ENTRIES SUPPLIED:
○ ○ ○ ○ ○ ○ ○

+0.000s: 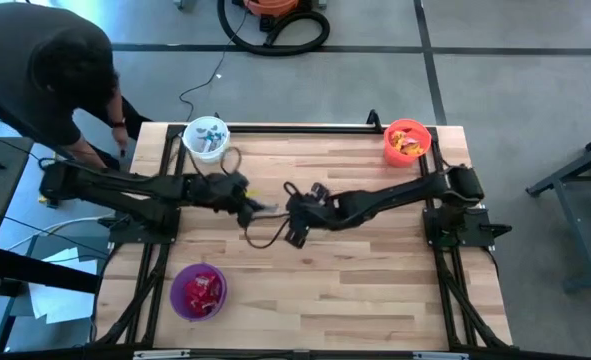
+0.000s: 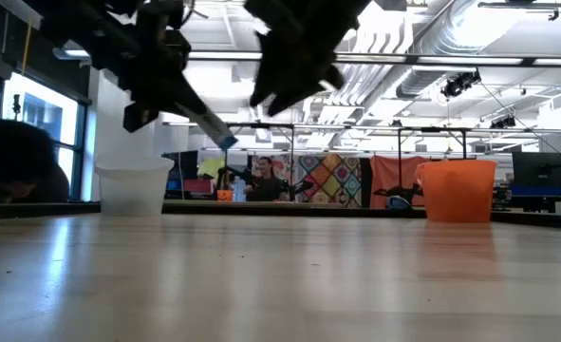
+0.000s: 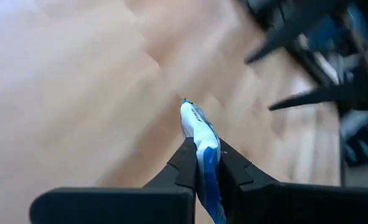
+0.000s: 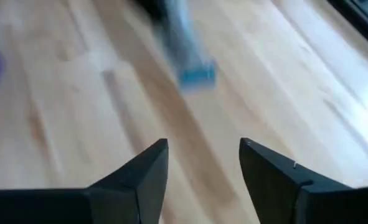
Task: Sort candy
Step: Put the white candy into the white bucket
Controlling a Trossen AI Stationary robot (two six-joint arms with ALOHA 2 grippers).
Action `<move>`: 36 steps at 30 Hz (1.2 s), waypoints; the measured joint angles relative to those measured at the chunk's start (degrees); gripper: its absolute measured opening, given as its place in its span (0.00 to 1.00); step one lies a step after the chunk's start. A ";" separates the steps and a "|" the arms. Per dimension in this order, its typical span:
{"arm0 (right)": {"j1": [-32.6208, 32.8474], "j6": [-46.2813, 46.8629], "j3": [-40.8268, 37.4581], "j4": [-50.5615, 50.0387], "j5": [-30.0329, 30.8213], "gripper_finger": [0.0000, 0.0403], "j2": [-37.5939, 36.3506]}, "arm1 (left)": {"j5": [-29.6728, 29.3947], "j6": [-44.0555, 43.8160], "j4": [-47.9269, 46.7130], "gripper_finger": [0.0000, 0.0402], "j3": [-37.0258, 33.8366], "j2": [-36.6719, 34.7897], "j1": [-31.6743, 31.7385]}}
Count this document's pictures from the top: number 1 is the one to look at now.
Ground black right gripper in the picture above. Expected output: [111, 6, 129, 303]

○ ○ ○ ○ ○ ○ ○

WHAT YOU HAVE TO DO:
In your copy, include every record word for word but no pictures.

ANSWER TO THE EXERCISE:
+0.000s: 
+0.000s: 
+0.000s: 
+0.000s: 
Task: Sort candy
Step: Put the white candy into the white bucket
Controlling a Trossen AI Stationary robot (two six-joint arms with ALOHA 2 grippers).
Action `<move>`: 36 steps at 30 Hz (1.2 s), waypoints; the measured joint angles relative to those measured at the chunk's start (degrees); gripper: its absolute measured opening, given as its place in its span (0.00 to 1.00); step one lies a step after the chunk's start. A ";" separates the steps and a "|" the arms. Per dimension in this order, its typical span:
{"arm0 (right)": {"j1": [-32.6208, 32.8474], "j6": [-46.2813, 46.8629], "j3": [-40.8268, 37.4581], "j4": [-50.5615, 50.0387], "j5": [-30.0329, 30.8213], "gripper_finger": [0.0000, 0.0403], "j2": [-37.5939, 36.3506]}, "arm1 (left)": {"j5": [-29.6728, 29.3947], "j6": [-44.0555, 43.8160], "j4": [-47.9269, 46.7130], "gripper_finger": [0.0000, 0.0402], "j3": [-37.0258, 33.8366], "j2": [-36.6719, 34.7897], "j1": [-31.6743, 31.7385]}}
Count this document's pictures from the top: number 1 is the one to look at now.
Ground black right gripper in the picture above. Expected output: [111, 6, 129, 303]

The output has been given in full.